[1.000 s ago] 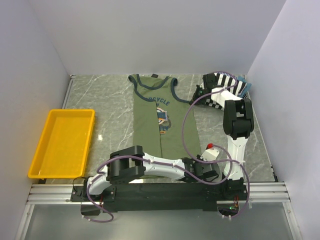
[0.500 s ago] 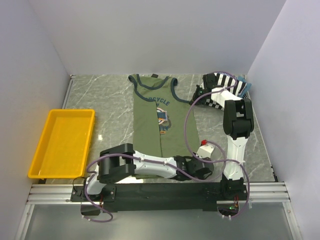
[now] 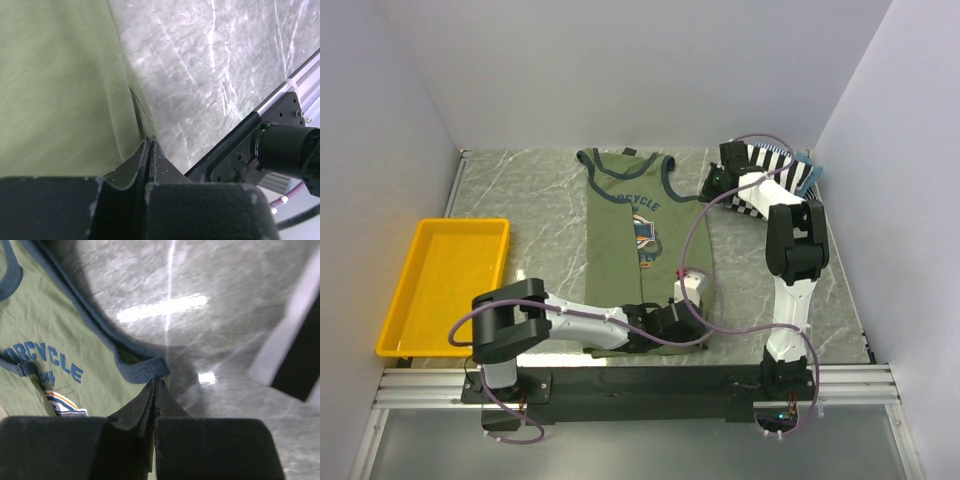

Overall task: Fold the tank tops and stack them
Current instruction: Fold the tank top

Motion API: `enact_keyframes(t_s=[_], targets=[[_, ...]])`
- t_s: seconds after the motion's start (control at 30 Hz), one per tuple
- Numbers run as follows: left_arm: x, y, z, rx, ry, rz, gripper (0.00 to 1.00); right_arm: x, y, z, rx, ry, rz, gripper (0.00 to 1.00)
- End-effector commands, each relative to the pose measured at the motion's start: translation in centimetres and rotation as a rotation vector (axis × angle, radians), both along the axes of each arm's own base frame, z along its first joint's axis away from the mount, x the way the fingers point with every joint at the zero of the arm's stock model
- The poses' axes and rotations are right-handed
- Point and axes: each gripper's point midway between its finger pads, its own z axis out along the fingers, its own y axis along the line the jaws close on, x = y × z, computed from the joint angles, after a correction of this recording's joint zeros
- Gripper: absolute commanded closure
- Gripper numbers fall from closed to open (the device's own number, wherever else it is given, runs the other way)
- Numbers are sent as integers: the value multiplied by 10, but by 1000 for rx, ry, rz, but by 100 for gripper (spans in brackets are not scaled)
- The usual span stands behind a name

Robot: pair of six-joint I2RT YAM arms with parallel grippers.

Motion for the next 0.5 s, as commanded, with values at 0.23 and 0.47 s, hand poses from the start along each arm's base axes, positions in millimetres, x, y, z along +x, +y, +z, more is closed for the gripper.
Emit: enact_keyframes(t_s=[0.23,0.47], targets=[[7,27,34,-175,56,88,99,17,17,48,-56,-126,-49,100],[4,55,38,-198,71,134,99,20,31,65,-90,-166,-59,100]])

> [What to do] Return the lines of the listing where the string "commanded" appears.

> [Written response]
- Gripper: absolute commanded closure
Motion for the next 0.5 s, as commanded, with values at 0.23 and 0.47 s, hand poses from the start along each arm's base axes, positions in millimetres, x, y, z along +x, +y, +z, more is closed for the gripper.

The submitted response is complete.